* **Records drawn from a dataset**:
━━━━━━━━

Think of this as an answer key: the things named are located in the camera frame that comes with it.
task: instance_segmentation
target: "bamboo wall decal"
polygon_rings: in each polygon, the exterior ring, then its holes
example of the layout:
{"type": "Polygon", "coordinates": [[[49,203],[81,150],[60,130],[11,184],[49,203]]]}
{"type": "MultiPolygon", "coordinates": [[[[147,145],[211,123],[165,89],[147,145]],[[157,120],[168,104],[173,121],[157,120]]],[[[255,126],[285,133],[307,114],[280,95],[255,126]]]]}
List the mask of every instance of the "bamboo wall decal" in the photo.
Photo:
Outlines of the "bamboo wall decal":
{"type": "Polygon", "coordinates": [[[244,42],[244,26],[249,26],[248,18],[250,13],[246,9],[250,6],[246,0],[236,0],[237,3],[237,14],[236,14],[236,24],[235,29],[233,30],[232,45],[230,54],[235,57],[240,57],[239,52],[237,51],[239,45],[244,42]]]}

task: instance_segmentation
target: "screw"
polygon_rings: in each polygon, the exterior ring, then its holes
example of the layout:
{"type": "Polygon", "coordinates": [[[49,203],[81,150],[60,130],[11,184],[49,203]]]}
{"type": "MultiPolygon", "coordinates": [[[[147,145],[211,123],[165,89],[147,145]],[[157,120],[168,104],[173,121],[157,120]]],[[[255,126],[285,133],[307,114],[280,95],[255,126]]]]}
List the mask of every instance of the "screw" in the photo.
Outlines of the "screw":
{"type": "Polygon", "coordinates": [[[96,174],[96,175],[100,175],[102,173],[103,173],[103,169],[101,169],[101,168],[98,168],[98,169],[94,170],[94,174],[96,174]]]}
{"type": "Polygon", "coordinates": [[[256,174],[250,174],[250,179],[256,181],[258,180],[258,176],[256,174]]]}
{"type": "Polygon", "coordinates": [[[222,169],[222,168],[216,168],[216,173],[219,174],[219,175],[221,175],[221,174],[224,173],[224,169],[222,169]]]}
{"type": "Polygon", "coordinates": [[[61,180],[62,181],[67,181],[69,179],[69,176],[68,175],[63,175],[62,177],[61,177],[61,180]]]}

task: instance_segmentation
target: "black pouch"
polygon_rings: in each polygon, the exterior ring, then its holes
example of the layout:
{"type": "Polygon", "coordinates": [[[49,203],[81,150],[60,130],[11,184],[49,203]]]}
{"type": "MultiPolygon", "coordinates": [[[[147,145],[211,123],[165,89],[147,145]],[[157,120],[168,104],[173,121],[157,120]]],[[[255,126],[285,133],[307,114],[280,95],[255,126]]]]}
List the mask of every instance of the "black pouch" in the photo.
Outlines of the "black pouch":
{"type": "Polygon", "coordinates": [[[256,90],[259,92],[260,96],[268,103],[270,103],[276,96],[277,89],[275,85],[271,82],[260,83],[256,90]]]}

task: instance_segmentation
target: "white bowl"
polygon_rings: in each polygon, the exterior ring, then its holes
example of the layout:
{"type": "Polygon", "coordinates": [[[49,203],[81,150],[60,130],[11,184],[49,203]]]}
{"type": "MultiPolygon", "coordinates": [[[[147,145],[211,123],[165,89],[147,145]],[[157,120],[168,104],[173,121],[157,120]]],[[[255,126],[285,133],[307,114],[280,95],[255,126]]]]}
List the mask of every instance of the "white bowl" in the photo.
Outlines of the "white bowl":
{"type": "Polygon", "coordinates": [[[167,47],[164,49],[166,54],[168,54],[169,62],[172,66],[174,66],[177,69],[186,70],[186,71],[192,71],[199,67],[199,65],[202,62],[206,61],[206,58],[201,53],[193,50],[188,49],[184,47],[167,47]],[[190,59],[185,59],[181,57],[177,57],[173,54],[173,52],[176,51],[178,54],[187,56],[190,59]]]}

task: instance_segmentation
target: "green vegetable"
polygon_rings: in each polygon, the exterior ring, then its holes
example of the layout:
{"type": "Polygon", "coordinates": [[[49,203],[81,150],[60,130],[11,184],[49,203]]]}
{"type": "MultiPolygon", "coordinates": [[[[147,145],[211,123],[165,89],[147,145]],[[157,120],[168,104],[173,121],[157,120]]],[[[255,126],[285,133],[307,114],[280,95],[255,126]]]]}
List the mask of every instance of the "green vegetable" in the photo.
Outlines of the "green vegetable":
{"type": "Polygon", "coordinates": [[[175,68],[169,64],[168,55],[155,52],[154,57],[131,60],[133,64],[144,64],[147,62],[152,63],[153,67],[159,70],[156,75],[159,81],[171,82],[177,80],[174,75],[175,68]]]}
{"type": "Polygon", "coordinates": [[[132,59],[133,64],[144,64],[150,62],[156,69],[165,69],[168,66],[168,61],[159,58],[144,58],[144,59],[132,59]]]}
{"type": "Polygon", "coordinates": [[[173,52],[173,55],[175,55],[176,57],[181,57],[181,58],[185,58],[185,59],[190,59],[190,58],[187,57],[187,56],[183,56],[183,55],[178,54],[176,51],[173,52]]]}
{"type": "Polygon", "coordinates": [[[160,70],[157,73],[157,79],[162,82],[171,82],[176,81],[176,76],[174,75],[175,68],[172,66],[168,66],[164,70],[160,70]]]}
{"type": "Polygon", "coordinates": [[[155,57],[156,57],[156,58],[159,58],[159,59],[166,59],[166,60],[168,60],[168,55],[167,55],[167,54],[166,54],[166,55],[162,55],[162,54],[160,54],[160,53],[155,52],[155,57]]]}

━━━━━━━━

* **Assigned task**: Restate the data above in full, keeping every word as it is.

* **Solution for this exercise**:
Think of this as an answer key: the things named are located in the camera frame that comes with it.
task: instance_segmentation
target: "bamboo wall decal"
polygon_rings: in each polygon, the exterior ring, then its holes
example of the layout:
{"type": "Polygon", "coordinates": [[[49,203],[81,150],[60,130],[11,184],[49,203]]]}
{"type": "MultiPolygon", "coordinates": [[[[147,145],[211,123],[165,89],[147,145]],[[157,120],[168,104],[173,121],[157,120]]],[[[255,126],[285,133],[307,114],[280,95],[255,126]]]]}
List the mask of every instance of the "bamboo wall decal" in the photo.
Photo:
Outlines of the "bamboo wall decal":
{"type": "Polygon", "coordinates": [[[244,42],[244,26],[249,26],[248,18],[250,13],[246,9],[250,6],[246,0],[236,0],[237,3],[237,14],[236,14],[236,24],[235,29],[233,30],[232,45],[230,54],[235,57],[240,57],[239,52],[237,51],[239,45],[244,42]]]}

task: instance_segmentation
target: "screw"
polygon_rings: in each polygon, the exterior ring, then its holes
example of the layout:
{"type": "Polygon", "coordinates": [[[49,203],[81,150],[60,130],[11,184],[49,203]]]}
{"type": "MultiPolygon", "coordinates": [[[[147,145],[211,123],[165,89],[147,145]],[[157,120],[168,104],[173,121],[157,120]]],[[[255,126],[285,133],[307,114],[280,95],[255,126]]]]}
List the mask of every instance of the "screw" in the photo.
Outlines of the "screw":
{"type": "Polygon", "coordinates": [[[96,174],[96,175],[100,175],[102,173],[103,173],[103,169],[101,169],[101,168],[98,168],[98,169],[94,170],[94,174],[96,174]]]}
{"type": "Polygon", "coordinates": [[[256,174],[250,174],[250,179],[256,181],[258,180],[258,176],[256,174]]]}
{"type": "Polygon", "coordinates": [[[222,169],[222,168],[216,168],[216,173],[219,174],[219,175],[221,175],[221,174],[224,173],[224,169],[222,169]]]}
{"type": "Polygon", "coordinates": [[[61,180],[62,181],[67,181],[69,179],[69,176],[68,175],[63,175],[62,177],[61,177],[61,180]]]}

task: instance_segmentation
target: "black pouch"
polygon_rings: in each polygon, the exterior ring, then its holes
example of the layout:
{"type": "Polygon", "coordinates": [[[49,203],[81,150],[60,130],[11,184],[49,203]]]}
{"type": "MultiPolygon", "coordinates": [[[[147,145],[211,123],[165,89],[147,145]],[[157,120],[168,104],[173,121],[157,120]]],[[[255,126],[285,133],[307,114],[280,95],[255,126]]]]}
List the mask of every instance of the "black pouch" in the photo.
Outlines of the "black pouch":
{"type": "Polygon", "coordinates": [[[256,90],[259,92],[260,96],[268,103],[270,103],[276,96],[277,89],[275,85],[271,82],[260,83],[256,90]]]}

task: instance_segmentation
target: "white bowl"
polygon_rings: in each polygon, the exterior ring, then its holes
example of the layout:
{"type": "Polygon", "coordinates": [[[49,203],[81,150],[60,130],[11,184],[49,203]]]}
{"type": "MultiPolygon", "coordinates": [[[[147,145],[211,123],[165,89],[147,145]],[[157,120],[168,104],[173,121],[157,120]]],[[[255,126],[285,133],[307,114],[280,95],[255,126]]]]}
List the mask of every instance of the "white bowl" in the photo.
Outlines of the "white bowl":
{"type": "Polygon", "coordinates": [[[167,47],[164,49],[166,54],[168,54],[169,62],[172,66],[174,66],[177,69],[186,70],[186,71],[192,71],[199,67],[199,65],[202,62],[206,61],[206,58],[201,53],[193,50],[188,49],[184,47],[167,47]],[[190,59],[185,59],[181,57],[177,57],[173,54],[173,52],[176,51],[178,54],[187,56],[190,59]]]}

task: instance_segmentation
target: "green vegetable"
polygon_rings: in each polygon, the exterior ring, then its holes
example of the layout:
{"type": "Polygon", "coordinates": [[[49,203],[81,150],[60,130],[11,184],[49,203]]]}
{"type": "MultiPolygon", "coordinates": [[[[147,145],[211,123],[165,89],[147,145]],[[157,120],[168,104],[173,121],[157,120]]],[[[255,126],[285,133],[307,114],[280,95],[255,126]]]]}
List the mask of every instance of the "green vegetable" in the photo.
Outlines of the "green vegetable":
{"type": "Polygon", "coordinates": [[[175,68],[169,64],[168,55],[155,52],[154,57],[131,60],[133,64],[144,64],[147,62],[152,63],[153,67],[159,70],[156,75],[159,81],[171,82],[177,80],[174,75],[175,68]]]}
{"type": "Polygon", "coordinates": [[[132,59],[133,64],[144,64],[150,62],[156,69],[165,69],[168,66],[168,61],[159,58],[144,58],[144,59],[132,59]]]}
{"type": "Polygon", "coordinates": [[[173,52],[173,55],[175,55],[176,57],[181,57],[181,58],[185,58],[185,59],[190,59],[190,58],[187,57],[187,56],[183,56],[183,55],[178,54],[176,51],[173,52]]]}
{"type": "Polygon", "coordinates": [[[160,70],[157,73],[157,79],[162,82],[171,82],[176,81],[176,76],[174,75],[175,68],[172,66],[168,66],[164,70],[160,70]]]}
{"type": "Polygon", "coordinates": [[[155,57],[156,57],[156,58],[159,58],[159,59],[166,59],[166,60],[168,60],[168,55],[167,55],[167,54],[166,54],[166,55],[162,55],[162,54],[160,54],[160,53],[155,52],[155,57]]]}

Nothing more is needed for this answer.